++++ Material for this exercise ++++
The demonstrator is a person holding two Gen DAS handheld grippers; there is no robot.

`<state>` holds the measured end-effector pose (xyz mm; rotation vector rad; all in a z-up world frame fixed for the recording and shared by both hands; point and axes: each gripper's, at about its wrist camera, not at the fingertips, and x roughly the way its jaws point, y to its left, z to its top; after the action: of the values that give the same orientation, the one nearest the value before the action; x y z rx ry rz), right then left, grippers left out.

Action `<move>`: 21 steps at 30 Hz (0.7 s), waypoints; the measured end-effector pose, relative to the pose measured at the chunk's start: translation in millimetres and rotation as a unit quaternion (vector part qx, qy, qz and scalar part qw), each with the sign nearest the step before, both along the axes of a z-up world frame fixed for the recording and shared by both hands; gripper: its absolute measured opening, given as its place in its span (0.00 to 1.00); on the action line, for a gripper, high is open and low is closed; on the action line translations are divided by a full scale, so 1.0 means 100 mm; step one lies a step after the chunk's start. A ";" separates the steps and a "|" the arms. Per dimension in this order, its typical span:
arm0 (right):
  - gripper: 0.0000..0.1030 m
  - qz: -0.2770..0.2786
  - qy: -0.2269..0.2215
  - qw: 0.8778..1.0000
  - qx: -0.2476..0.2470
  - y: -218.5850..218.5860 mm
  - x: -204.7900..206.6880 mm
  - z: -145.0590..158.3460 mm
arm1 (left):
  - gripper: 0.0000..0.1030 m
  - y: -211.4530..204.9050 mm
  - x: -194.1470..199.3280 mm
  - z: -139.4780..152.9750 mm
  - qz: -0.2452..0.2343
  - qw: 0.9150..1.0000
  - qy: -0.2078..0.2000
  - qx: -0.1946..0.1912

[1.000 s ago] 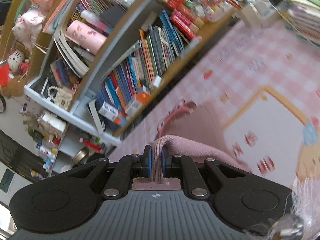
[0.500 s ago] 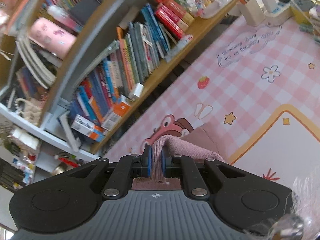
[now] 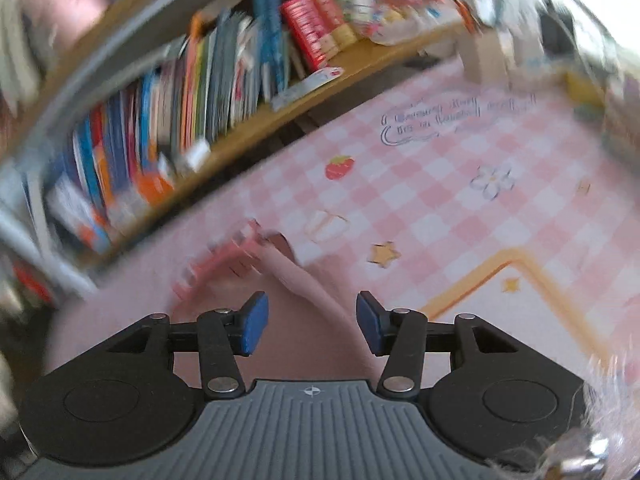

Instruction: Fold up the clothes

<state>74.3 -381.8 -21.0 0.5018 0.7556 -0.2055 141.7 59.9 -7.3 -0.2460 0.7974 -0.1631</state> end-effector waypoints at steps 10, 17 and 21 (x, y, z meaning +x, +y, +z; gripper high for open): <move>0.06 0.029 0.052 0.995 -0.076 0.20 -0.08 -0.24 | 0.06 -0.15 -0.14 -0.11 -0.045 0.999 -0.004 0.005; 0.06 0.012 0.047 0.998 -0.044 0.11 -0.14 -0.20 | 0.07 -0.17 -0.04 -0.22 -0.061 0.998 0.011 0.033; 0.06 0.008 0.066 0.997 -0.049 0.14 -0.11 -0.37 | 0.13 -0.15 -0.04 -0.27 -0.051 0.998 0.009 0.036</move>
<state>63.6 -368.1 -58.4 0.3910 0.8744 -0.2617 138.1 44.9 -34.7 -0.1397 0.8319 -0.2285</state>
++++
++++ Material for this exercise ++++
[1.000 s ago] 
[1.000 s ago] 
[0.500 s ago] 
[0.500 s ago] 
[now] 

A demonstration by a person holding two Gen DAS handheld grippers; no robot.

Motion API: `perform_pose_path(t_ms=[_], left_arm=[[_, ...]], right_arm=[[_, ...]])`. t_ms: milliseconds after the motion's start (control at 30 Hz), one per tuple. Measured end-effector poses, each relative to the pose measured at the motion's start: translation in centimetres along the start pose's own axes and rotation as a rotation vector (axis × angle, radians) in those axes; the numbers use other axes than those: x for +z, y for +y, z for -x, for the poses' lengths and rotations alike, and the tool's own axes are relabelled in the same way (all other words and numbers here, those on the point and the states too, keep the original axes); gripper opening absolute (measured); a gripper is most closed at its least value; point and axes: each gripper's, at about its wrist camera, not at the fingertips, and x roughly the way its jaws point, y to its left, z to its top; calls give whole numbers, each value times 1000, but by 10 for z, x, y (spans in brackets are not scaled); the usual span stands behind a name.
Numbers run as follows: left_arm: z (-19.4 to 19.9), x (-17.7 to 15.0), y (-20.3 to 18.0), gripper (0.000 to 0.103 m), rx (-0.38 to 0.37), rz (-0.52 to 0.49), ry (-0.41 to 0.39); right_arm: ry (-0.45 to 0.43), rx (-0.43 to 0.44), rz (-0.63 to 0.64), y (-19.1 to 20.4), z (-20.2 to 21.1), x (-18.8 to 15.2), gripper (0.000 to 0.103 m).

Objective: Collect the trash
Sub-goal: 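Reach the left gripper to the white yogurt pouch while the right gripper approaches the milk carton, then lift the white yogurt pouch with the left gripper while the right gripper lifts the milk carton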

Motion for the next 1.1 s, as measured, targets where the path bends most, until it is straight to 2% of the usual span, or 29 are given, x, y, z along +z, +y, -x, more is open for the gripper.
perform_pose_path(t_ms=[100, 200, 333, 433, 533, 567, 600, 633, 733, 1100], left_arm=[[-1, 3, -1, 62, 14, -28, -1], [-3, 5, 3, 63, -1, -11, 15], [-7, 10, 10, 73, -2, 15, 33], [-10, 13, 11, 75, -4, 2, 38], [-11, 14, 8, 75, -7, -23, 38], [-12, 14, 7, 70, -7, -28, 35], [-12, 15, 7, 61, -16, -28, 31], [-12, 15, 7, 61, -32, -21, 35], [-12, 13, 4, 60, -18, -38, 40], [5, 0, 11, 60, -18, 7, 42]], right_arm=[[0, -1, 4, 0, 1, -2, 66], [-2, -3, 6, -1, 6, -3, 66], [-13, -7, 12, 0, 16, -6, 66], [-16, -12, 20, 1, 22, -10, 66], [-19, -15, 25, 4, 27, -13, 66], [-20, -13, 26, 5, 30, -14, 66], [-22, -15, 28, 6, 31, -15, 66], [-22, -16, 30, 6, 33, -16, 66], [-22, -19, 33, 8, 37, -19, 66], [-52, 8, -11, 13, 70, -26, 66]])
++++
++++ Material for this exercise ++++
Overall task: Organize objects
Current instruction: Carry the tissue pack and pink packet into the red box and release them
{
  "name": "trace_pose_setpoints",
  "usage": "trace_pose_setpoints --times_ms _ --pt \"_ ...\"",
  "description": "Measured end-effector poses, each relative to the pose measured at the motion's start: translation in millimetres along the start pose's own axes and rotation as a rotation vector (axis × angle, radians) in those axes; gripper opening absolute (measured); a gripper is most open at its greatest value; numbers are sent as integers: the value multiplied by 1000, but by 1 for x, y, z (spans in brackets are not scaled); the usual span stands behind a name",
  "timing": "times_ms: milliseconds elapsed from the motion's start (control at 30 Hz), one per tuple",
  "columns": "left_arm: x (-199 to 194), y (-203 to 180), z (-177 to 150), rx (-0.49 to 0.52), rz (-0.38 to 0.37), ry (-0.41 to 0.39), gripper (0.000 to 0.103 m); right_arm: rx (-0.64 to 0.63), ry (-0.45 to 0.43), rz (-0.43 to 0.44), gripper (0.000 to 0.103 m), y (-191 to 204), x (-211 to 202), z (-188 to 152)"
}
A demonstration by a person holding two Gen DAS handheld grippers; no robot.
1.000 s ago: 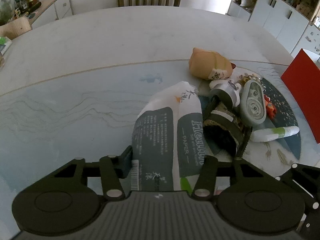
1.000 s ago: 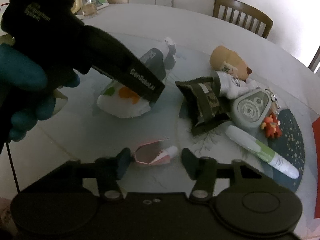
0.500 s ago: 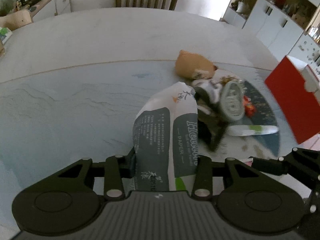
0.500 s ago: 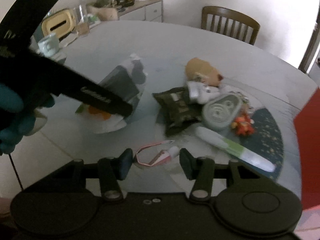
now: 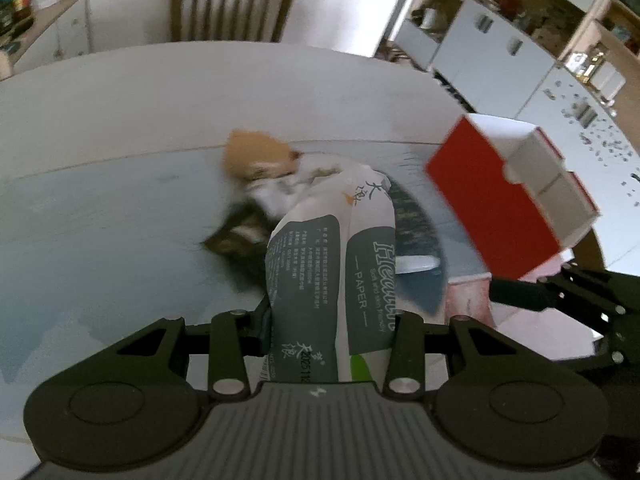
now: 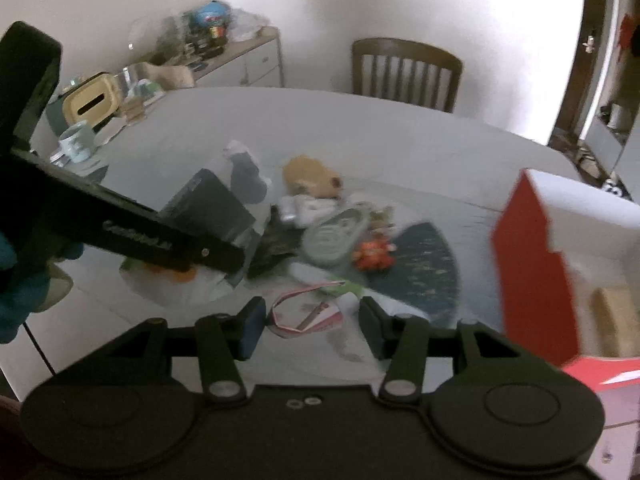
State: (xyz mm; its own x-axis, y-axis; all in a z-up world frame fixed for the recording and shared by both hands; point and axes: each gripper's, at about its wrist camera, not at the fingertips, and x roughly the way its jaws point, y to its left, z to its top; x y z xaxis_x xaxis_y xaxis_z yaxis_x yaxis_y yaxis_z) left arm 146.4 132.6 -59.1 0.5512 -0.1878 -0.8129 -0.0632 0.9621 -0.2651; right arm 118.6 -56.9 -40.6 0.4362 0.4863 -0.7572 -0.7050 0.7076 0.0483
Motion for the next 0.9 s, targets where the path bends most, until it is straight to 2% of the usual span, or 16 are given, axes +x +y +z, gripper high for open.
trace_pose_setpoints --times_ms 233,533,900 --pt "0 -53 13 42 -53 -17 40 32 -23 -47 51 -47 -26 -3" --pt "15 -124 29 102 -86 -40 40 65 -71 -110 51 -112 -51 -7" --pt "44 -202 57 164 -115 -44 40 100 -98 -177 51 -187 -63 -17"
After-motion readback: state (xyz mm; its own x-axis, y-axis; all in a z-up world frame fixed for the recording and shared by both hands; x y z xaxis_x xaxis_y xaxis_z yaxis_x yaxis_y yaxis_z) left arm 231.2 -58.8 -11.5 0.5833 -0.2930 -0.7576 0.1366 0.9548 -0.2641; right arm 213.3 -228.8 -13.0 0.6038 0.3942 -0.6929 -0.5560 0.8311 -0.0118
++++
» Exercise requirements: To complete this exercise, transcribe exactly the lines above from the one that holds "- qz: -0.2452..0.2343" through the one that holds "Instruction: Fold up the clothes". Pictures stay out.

» Response area:
  - qz: -0.2452..0.2343
  - qw: 0.9150..1.0000
  - qy: -0.2078..0.2000
  - qx: -0.1946..0.1912

[1.000 s ago] 
[0.500 s ago] 
[now] 

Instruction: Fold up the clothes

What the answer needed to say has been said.